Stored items
§

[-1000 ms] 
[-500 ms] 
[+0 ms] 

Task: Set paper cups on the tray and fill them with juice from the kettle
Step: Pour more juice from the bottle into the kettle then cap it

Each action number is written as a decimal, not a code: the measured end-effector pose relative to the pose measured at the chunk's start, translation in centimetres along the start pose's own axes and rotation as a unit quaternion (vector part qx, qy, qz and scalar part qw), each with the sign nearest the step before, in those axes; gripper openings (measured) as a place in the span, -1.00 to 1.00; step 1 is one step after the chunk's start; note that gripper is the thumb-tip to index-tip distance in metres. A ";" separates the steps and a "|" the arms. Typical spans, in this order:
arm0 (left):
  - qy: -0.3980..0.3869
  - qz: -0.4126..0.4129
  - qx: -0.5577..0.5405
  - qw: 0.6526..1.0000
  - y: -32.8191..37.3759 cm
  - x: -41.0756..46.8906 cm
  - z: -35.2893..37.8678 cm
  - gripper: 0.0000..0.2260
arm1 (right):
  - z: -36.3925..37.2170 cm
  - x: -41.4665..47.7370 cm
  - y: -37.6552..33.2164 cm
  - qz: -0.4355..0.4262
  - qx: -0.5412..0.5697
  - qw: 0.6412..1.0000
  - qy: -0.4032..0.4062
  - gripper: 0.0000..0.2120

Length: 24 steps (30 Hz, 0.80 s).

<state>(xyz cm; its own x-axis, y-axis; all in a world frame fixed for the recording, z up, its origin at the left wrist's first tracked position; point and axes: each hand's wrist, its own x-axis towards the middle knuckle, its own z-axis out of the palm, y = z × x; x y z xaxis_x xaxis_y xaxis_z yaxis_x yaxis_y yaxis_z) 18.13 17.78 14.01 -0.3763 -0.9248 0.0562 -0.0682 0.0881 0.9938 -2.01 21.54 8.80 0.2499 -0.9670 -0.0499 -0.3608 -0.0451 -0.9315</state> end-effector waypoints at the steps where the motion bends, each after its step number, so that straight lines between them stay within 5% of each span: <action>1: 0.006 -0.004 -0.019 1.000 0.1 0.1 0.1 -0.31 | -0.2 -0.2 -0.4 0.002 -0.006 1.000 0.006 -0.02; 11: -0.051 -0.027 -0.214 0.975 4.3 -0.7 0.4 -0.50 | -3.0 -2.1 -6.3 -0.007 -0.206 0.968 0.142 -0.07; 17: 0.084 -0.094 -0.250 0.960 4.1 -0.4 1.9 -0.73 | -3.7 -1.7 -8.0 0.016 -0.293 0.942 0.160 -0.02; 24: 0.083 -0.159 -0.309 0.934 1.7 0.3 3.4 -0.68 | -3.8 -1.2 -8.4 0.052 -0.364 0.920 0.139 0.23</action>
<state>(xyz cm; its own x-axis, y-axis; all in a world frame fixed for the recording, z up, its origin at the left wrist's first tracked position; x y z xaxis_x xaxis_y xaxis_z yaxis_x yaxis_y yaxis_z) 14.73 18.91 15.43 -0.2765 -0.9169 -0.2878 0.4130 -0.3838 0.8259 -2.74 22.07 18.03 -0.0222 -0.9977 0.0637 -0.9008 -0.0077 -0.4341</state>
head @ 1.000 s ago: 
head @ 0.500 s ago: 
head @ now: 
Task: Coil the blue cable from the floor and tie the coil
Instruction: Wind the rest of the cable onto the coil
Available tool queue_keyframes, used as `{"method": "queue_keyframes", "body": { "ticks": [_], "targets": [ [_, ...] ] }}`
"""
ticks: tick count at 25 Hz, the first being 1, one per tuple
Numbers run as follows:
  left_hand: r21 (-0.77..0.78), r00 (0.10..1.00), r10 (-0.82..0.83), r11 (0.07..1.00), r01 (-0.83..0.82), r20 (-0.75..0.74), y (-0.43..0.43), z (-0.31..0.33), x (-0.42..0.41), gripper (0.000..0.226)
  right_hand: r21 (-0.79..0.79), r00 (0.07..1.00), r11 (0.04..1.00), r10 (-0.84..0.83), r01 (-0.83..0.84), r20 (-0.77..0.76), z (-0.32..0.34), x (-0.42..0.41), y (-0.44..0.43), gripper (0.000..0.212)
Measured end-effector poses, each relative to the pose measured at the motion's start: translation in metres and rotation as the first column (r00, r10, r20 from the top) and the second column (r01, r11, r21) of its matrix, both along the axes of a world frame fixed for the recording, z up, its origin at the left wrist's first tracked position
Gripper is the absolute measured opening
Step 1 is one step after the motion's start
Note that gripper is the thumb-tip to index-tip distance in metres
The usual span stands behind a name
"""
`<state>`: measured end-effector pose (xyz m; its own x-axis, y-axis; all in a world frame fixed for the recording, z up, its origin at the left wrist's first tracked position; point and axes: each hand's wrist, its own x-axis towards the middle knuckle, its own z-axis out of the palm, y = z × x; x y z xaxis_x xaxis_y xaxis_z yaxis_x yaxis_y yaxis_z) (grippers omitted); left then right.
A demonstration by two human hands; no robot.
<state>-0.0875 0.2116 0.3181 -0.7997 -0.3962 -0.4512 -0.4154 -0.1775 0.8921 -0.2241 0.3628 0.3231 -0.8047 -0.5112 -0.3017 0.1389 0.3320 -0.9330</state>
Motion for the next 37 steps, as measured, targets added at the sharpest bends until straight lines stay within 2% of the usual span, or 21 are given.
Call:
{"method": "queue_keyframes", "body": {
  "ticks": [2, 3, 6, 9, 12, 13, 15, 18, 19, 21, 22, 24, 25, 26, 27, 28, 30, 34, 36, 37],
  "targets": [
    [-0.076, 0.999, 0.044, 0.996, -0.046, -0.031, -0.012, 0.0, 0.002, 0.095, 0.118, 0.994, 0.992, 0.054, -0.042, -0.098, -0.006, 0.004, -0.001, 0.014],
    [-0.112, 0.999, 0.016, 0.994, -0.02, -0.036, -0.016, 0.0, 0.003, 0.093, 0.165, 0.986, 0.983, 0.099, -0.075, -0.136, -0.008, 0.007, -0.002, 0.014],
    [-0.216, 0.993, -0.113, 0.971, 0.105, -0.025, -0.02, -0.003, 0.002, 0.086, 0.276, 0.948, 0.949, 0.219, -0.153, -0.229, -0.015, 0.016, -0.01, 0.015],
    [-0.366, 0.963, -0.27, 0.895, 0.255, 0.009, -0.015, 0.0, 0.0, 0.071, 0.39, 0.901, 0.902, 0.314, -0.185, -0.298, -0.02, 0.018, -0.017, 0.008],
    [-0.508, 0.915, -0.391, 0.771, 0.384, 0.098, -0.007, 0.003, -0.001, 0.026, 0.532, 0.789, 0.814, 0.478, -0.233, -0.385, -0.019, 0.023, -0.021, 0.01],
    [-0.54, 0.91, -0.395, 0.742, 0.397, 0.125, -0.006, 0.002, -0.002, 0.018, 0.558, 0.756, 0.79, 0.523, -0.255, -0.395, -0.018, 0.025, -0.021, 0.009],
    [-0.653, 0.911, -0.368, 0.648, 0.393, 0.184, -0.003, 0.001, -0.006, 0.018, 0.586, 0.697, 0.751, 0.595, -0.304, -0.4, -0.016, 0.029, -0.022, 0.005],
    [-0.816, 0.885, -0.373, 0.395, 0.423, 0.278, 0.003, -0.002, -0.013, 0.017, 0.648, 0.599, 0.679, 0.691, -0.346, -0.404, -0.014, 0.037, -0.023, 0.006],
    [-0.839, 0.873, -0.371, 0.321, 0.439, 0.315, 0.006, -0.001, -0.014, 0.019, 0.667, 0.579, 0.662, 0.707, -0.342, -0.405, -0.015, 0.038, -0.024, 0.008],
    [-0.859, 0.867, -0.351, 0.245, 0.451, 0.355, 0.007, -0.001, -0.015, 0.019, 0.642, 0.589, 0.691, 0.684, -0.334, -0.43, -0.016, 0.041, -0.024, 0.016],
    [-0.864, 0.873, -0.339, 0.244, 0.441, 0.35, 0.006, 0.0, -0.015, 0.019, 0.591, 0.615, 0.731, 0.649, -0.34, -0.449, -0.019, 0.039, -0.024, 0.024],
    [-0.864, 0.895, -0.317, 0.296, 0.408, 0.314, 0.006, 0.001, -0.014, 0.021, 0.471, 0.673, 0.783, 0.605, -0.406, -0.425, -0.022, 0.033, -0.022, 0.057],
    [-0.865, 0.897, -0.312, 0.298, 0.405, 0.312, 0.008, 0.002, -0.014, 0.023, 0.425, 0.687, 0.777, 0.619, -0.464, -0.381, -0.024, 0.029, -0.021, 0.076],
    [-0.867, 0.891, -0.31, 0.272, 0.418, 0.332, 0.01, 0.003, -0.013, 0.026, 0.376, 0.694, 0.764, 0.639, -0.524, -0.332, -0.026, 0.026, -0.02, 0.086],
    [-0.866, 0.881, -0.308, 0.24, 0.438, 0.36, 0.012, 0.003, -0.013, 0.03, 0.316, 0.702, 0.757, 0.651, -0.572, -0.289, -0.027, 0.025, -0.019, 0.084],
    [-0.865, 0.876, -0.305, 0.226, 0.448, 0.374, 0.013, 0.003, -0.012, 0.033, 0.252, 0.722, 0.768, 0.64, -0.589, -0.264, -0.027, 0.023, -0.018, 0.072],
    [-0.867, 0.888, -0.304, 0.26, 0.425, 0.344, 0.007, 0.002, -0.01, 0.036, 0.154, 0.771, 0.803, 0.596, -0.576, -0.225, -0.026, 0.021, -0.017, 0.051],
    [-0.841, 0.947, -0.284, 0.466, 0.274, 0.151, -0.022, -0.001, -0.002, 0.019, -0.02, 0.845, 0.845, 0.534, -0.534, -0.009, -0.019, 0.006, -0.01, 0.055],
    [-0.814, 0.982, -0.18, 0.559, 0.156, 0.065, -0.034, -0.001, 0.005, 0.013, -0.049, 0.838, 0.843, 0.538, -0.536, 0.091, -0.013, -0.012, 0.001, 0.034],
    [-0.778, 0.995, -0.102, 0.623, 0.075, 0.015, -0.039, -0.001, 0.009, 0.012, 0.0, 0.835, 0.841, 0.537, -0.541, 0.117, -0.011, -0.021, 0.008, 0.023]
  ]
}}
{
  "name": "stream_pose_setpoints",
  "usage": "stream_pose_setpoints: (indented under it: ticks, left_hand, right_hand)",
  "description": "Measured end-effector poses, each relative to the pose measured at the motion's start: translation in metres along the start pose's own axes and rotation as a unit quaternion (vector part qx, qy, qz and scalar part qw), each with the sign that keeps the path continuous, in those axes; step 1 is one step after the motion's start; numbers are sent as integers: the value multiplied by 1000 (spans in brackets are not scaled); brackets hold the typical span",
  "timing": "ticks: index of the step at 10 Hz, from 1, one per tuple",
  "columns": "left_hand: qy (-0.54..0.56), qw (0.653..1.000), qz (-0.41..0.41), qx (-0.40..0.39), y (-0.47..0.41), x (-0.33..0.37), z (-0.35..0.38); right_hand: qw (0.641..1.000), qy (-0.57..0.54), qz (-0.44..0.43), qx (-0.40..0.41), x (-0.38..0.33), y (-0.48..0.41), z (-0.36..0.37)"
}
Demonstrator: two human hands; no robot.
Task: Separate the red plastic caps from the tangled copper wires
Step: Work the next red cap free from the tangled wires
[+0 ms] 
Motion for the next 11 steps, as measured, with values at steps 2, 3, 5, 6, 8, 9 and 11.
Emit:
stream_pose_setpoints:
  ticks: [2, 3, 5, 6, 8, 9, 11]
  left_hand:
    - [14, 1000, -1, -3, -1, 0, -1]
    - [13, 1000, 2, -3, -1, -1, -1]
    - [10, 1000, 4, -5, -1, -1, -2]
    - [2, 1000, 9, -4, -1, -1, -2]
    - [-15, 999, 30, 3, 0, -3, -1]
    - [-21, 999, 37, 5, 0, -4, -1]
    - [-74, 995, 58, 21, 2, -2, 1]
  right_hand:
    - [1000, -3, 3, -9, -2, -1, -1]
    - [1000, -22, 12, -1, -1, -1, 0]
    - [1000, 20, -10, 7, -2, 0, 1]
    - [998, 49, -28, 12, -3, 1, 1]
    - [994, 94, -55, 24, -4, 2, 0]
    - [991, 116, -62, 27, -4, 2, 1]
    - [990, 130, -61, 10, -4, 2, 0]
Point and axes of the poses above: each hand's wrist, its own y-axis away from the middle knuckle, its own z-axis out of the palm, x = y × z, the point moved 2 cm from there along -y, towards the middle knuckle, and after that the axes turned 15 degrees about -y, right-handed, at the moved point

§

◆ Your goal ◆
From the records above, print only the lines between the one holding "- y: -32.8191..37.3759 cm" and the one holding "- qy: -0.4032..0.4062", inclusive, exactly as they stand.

◆ Completed exercise ◆
  - y: -32.8191..37.3759 cm
  - x: -41.0756..46.8906 cm
  - z: -35.2893..37.8678 cm
  - gripper: 0.0000..0.2260
arm1 (right):
  - z: -36.3925..37.2170 cm
  - x: -41.4665..47.7370 cm
  - y: -37.6552..33.2164 cm
  - qz: -0.4355..0.4262
  - qx: -0.5412..0.5697
  - qw: 0.6412..1.0000
  - qy: -0.4032..0.4062

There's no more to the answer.